Source records:
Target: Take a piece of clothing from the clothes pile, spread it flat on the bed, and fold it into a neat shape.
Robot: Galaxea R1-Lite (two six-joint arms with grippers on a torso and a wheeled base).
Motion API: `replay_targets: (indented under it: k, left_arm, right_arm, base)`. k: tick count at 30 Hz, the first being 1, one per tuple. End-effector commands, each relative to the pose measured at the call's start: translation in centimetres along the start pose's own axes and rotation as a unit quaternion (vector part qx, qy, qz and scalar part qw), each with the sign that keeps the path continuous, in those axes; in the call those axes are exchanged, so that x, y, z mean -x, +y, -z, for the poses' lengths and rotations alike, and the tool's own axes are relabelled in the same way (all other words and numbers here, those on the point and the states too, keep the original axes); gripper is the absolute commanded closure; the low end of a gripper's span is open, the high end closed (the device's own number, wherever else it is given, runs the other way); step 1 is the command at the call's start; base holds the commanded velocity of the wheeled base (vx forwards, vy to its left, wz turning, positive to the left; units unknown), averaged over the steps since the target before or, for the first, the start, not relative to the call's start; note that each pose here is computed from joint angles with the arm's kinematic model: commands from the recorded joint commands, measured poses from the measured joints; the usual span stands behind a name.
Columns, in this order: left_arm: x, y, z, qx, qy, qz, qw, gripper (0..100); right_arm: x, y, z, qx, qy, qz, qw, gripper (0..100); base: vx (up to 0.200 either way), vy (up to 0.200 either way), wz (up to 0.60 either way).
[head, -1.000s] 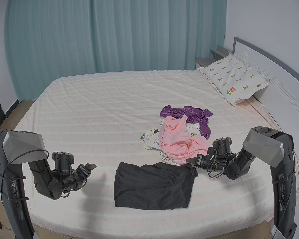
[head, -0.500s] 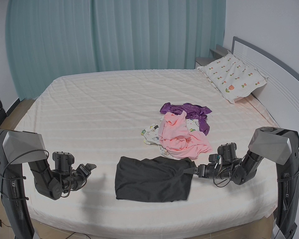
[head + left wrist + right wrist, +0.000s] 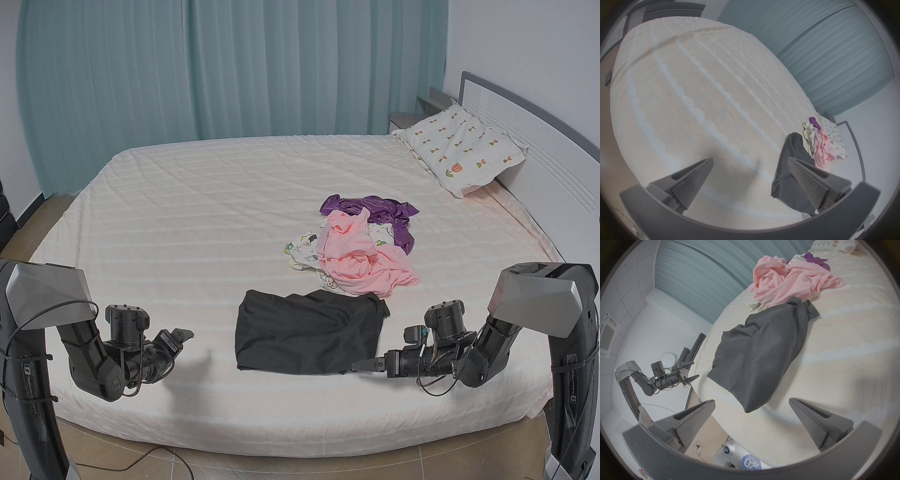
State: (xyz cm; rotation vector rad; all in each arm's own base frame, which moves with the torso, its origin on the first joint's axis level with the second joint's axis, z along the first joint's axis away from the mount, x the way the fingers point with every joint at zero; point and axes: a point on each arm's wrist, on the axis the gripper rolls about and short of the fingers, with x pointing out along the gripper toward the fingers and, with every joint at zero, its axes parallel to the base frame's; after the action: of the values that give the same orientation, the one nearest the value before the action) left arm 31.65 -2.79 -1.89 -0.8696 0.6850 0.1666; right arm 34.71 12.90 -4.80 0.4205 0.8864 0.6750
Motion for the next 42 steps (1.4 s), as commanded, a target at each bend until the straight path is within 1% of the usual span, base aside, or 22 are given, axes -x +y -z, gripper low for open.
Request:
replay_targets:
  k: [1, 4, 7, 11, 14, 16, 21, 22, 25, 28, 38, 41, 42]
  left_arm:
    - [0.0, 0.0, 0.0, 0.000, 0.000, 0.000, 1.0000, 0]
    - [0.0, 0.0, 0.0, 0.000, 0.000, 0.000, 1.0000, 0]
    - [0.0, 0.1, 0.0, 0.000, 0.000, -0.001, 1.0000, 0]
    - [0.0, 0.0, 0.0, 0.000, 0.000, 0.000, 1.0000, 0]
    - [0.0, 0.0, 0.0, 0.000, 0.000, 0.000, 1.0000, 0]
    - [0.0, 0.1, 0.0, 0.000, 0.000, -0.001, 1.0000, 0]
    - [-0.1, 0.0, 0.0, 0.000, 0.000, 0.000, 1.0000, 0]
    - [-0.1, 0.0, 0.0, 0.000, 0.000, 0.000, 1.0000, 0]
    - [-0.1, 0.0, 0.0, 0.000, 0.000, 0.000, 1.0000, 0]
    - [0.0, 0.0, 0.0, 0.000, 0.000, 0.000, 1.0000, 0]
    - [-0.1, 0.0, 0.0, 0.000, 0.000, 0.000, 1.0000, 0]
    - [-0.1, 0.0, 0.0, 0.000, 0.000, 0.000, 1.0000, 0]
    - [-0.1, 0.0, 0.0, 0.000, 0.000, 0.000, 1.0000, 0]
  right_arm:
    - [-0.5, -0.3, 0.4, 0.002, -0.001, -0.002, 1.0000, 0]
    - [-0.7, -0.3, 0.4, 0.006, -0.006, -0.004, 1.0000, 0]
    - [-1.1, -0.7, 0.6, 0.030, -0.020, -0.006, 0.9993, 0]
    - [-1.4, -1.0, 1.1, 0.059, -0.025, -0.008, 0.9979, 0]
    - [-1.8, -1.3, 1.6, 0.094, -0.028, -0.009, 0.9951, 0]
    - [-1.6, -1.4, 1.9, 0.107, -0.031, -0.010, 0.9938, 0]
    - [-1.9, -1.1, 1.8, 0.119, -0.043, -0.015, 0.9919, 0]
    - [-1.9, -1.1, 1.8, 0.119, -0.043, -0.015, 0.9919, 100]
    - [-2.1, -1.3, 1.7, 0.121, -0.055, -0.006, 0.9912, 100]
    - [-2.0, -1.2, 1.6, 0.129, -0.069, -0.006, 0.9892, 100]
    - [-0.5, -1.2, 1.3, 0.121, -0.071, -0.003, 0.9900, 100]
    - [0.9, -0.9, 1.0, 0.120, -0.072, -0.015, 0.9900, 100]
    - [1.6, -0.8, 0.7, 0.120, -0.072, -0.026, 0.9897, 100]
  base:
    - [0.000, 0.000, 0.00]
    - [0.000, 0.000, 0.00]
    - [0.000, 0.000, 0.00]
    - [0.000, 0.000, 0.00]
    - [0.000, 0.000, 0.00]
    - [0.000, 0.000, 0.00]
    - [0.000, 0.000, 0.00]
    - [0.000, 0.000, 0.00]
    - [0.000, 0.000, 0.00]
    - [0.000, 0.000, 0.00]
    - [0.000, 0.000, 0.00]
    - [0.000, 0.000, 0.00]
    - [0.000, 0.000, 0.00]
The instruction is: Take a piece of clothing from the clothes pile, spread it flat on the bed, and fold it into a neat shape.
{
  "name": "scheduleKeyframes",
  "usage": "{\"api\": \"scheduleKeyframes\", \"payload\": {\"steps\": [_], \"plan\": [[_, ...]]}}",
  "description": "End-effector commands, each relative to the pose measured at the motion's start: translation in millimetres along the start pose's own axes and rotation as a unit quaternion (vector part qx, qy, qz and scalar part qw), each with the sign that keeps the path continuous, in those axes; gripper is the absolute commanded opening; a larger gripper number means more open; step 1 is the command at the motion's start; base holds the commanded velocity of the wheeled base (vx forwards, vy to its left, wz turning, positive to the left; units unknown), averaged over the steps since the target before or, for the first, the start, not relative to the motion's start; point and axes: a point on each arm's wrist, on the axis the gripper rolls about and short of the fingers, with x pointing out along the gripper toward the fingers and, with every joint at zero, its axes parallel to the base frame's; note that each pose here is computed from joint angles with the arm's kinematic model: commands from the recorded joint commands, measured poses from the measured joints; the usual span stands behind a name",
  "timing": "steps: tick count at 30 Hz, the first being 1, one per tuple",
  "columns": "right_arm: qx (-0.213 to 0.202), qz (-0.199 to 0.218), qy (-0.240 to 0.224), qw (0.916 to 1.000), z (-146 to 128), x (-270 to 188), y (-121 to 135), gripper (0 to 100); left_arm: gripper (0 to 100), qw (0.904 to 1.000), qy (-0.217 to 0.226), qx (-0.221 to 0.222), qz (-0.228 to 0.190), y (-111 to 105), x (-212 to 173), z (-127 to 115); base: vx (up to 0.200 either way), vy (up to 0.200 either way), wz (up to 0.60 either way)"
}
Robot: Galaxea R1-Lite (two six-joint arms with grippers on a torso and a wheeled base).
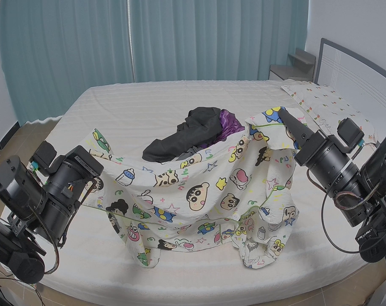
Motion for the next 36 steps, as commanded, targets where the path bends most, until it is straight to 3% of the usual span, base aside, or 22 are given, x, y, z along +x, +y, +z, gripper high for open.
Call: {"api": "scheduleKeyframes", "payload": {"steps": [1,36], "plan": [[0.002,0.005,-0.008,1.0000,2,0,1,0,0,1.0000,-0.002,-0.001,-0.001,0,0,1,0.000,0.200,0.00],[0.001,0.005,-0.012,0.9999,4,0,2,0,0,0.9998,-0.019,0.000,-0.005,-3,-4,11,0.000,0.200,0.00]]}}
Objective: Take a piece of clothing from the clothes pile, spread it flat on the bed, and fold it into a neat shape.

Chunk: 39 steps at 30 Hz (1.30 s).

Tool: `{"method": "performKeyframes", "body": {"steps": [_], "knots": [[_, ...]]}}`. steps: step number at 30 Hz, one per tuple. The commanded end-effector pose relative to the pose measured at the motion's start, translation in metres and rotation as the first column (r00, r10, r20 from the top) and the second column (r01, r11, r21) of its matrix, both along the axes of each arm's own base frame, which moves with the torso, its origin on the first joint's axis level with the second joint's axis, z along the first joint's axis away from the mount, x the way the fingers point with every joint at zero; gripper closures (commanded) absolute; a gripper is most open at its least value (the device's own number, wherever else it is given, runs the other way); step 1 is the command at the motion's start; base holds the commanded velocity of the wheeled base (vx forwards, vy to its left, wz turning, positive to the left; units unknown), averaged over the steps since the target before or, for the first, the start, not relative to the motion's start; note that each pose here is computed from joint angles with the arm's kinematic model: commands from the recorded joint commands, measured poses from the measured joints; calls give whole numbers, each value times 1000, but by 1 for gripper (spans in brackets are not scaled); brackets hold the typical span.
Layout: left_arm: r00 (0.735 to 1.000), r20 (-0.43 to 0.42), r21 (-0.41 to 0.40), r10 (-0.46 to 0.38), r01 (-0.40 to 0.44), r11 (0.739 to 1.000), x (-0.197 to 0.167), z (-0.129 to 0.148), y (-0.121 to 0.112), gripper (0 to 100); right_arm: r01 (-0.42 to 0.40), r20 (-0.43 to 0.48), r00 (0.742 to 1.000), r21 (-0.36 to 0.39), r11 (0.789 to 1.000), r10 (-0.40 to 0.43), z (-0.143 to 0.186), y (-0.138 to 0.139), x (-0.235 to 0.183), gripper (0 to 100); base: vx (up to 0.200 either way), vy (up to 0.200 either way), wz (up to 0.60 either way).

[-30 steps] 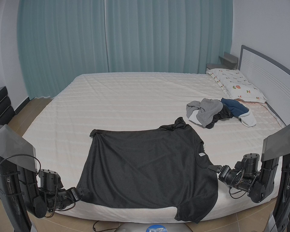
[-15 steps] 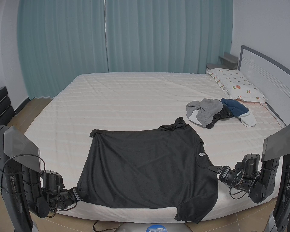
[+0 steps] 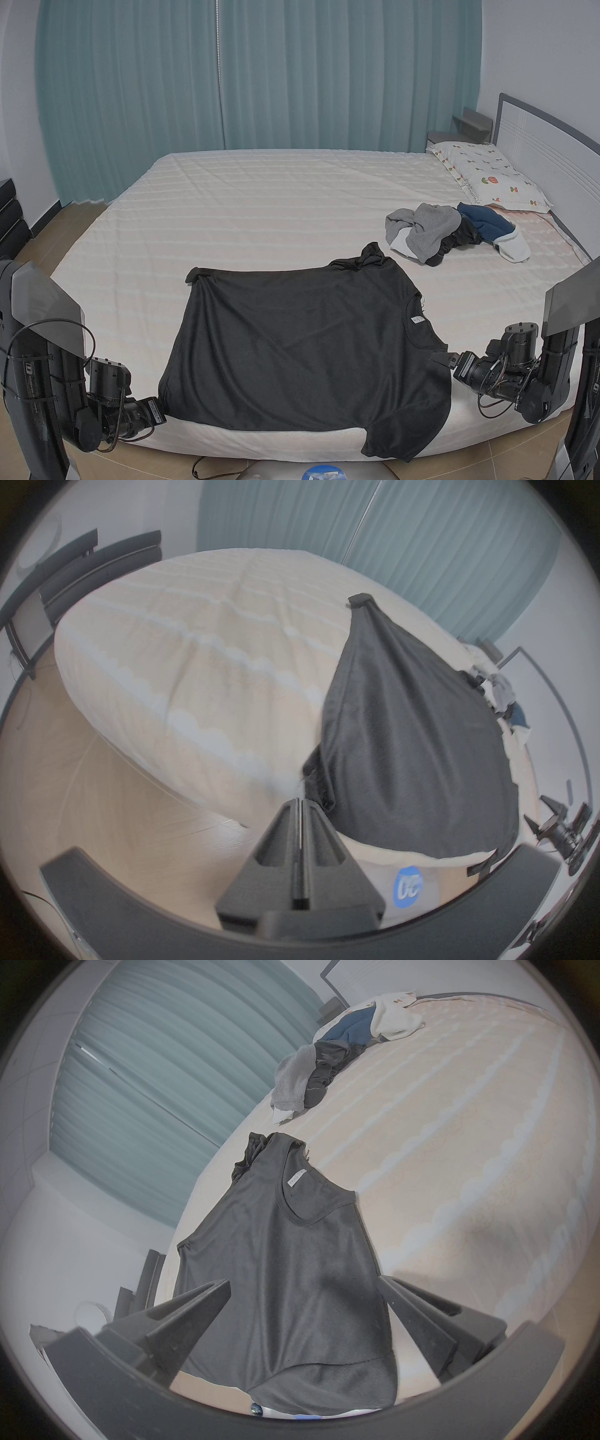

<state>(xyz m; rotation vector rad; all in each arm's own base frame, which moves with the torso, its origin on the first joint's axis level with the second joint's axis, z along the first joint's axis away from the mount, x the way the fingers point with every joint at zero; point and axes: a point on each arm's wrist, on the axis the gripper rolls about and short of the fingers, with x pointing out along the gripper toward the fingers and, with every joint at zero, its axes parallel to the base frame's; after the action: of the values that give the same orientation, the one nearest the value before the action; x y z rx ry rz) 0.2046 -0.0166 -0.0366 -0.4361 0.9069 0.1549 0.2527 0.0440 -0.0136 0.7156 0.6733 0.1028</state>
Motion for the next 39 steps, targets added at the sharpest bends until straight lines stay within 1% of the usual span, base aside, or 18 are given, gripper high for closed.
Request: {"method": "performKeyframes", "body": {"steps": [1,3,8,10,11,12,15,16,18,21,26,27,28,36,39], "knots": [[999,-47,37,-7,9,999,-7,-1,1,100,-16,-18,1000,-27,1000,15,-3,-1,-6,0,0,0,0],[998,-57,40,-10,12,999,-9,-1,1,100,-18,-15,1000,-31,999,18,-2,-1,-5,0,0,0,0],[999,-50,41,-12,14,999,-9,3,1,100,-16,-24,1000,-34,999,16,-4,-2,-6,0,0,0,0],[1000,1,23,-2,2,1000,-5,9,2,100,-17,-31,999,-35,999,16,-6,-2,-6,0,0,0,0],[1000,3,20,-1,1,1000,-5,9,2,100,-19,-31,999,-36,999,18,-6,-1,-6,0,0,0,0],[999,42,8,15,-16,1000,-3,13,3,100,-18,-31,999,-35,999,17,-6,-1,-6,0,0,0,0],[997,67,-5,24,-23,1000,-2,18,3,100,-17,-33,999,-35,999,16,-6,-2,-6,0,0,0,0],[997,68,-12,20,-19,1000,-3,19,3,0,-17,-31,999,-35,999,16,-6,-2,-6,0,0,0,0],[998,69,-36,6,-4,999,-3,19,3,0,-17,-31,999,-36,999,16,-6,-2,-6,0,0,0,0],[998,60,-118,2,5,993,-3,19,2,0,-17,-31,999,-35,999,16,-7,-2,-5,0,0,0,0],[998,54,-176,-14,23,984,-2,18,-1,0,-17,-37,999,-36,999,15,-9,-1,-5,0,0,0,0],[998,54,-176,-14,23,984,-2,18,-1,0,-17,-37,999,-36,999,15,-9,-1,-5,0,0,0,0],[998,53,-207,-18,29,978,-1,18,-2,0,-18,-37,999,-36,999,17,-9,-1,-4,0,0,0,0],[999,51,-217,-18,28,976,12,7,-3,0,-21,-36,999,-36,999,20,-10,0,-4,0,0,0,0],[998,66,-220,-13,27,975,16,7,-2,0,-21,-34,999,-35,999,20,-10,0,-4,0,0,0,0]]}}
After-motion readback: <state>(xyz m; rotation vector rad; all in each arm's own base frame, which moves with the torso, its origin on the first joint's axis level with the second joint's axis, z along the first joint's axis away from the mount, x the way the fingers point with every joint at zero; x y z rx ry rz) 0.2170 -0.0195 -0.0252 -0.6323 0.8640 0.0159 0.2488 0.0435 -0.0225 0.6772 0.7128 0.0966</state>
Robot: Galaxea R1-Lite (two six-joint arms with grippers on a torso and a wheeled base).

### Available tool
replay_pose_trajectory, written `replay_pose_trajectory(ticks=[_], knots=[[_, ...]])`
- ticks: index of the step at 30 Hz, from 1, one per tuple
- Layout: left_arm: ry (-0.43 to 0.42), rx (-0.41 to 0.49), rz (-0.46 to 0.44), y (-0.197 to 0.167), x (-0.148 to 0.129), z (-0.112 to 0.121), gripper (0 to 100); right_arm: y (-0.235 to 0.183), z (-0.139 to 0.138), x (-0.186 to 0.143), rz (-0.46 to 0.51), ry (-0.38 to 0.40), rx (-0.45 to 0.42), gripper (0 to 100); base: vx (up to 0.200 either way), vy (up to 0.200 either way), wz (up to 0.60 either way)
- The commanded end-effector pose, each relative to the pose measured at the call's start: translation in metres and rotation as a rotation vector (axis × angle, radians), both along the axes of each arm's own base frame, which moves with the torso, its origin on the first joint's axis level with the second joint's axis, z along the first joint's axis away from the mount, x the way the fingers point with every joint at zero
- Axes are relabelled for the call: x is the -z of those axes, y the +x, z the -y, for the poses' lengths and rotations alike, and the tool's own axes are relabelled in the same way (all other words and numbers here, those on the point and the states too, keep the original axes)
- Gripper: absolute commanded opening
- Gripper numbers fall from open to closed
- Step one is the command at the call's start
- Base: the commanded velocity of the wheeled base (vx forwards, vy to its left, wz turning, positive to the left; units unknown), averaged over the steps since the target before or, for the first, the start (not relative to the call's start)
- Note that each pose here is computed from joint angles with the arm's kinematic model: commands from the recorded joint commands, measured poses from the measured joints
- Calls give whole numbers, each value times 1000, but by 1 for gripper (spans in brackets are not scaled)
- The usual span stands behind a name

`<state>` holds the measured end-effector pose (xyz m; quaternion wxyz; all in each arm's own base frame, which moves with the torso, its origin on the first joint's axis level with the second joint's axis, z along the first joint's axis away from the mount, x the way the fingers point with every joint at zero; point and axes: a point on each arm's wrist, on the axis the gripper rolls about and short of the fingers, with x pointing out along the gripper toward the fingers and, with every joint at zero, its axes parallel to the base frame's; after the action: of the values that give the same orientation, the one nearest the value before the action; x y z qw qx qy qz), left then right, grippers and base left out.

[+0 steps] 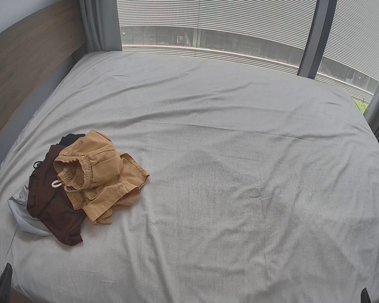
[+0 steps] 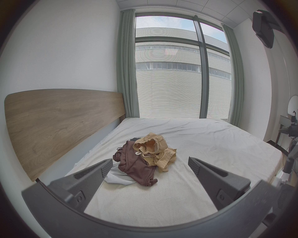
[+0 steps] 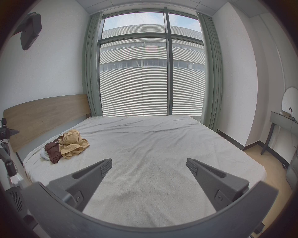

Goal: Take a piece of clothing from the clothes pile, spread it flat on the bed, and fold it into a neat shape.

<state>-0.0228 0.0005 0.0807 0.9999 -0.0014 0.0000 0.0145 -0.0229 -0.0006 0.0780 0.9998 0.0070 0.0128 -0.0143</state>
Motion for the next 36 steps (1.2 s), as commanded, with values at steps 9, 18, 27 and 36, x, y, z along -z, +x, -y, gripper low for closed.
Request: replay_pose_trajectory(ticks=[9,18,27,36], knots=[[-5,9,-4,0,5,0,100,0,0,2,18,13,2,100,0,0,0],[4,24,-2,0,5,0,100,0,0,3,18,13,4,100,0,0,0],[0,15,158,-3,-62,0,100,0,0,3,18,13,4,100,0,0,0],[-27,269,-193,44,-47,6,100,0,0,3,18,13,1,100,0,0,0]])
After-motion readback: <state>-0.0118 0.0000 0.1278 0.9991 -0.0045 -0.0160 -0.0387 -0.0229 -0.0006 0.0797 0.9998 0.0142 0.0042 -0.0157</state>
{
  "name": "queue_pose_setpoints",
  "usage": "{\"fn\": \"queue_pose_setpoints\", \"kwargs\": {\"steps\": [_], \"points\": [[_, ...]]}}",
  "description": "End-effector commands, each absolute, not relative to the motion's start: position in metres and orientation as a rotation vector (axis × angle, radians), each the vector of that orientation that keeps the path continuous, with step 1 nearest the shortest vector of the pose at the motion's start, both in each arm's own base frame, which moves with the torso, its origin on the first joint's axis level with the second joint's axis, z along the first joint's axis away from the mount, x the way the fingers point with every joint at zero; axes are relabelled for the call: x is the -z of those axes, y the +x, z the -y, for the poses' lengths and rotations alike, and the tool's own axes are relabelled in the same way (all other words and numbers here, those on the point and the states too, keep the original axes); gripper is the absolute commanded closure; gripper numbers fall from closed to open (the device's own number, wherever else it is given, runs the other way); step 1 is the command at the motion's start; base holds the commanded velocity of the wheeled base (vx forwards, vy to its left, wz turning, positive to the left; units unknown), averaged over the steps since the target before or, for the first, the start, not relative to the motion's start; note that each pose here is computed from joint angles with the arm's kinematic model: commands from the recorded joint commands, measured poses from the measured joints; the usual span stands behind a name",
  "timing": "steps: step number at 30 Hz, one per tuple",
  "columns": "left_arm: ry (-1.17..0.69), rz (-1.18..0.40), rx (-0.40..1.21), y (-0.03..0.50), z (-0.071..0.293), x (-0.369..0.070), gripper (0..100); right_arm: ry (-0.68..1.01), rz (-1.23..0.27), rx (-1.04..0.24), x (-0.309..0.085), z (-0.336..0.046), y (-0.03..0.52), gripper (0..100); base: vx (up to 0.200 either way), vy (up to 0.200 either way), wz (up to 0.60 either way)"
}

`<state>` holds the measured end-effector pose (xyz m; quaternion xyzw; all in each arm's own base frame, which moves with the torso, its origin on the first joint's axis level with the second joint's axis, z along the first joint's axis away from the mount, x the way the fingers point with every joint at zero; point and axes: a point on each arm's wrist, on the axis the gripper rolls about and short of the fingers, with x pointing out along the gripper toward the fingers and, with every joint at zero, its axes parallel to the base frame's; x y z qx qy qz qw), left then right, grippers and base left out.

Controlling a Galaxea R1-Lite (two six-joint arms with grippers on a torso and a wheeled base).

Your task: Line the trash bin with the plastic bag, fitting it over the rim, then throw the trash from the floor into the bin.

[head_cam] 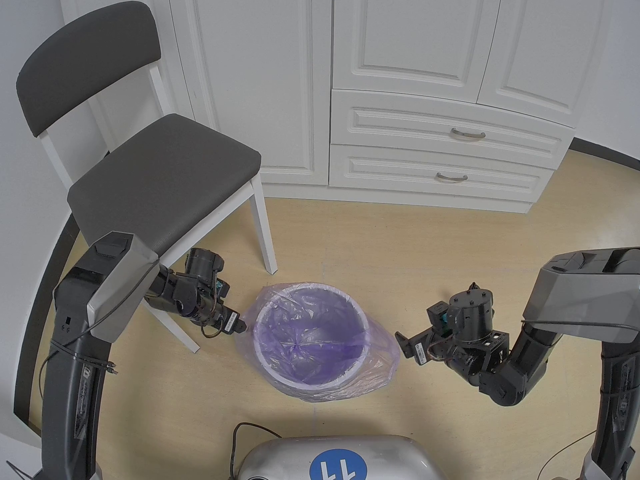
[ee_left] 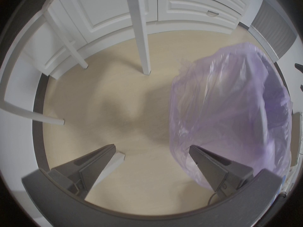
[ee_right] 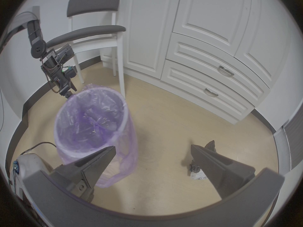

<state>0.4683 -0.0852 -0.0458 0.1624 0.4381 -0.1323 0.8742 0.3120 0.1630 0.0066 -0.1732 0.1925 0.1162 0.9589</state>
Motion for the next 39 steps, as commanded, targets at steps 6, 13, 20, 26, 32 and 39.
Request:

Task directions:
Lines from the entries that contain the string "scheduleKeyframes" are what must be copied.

Worked solution:
  "name": "scheduleKeyframes",
  "usage": "{\"api\": \"scheduleKeyframes\", \"payload\": {\"steps\": [_], \"plan\": [[_, ...]]}}",
Call: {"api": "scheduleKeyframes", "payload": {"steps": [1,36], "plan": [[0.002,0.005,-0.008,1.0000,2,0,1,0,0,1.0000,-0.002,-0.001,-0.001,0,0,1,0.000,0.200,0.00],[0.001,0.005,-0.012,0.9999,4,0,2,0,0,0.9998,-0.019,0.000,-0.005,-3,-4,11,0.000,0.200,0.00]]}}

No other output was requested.